Frac signals downstream through an LIMK-dependent BMP signaling mechanism. A–C, J–L, Two abdominal hemisegments of stage 17 embryos stained with anti-FasII to mark motor axon projections. A, D, frac^Δ1 mutant embryos display hypofasciculation and misprojection errors. B, E, In embryos expressing constitutively active Sax, the ISNb innervates its proper targets. C, F, Homozygous frac^Δ1 mutant embryos expressing elav>sax^act reach their targets with some defasciculation errors. Stage 16 wild-type (G), frac^Δ1 homozygous mutant (H), and 24B>frac (I) embryonic nerve cords labeled with pMad antibody. J, M, LIMK1^EY08757 homozygous mutants exhibit defasciculation errors.
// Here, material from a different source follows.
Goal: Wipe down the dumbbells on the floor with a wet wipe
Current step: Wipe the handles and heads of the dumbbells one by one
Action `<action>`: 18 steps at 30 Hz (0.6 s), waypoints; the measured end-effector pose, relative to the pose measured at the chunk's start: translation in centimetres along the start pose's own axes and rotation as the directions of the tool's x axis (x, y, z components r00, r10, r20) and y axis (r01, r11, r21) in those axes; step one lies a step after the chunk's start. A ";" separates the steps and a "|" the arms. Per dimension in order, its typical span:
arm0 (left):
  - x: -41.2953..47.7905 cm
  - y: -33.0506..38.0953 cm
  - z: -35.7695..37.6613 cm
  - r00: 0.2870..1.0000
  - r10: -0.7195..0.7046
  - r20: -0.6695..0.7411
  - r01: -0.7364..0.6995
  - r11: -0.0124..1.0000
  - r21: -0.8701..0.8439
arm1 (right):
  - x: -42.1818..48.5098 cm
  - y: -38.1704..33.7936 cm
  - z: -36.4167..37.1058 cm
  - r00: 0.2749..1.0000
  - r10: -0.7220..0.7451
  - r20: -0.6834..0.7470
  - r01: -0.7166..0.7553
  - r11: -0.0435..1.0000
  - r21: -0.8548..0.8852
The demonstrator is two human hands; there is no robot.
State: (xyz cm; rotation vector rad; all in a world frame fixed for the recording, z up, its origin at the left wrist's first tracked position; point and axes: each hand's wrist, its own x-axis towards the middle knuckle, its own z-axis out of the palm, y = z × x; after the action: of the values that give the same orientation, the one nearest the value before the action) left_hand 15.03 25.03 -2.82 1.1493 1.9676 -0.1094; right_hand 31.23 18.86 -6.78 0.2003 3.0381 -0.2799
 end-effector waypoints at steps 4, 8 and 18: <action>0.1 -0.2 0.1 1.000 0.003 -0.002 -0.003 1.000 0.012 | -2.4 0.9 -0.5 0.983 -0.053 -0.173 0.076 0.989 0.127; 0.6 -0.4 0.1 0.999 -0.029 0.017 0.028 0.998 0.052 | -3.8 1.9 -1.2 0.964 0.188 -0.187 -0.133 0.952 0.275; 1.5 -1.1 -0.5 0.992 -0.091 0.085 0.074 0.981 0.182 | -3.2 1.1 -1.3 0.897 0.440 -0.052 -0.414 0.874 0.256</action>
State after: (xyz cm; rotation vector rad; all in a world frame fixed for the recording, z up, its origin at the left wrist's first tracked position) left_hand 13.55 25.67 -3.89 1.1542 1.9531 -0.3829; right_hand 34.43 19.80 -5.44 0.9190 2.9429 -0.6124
K, N, In embryos with neuronal RNAi knockdown of LIMK1 with concurrent neuronal misexpression of UAS–Dicer2, the ISNb displays targeting errors. L, O, The ISNb of LIMK1^EY08757; frac^Δ1 double mutant embryos is defasciculated and has ectopic projections. A–F, J–O, Anterior is left and dorsal is up. Scale bar: 15 μm. G–I, Anterior is up. Scale bars, 20 μm.

Figure 7.

Model of the interaction between Mmp2 and Frac during axon guidance. A, In wild type, both full-length Frac and Frac protein fragments bind an BMP molecule. Cleaved Frac fragments form a signaling complex with available BMP and signal axons to stay bundled. B, In Mmp2 LOF mutants, there is no protease to generate Frac fragments and therefore a signaling complex cannot form, resulting in increased defasciculation. C, In frac LOF mutants, there is no full-length or cleaved Frac present to bind the BMP molecule, preventing downstream signaling from occurring and resulting in increased defasciculation.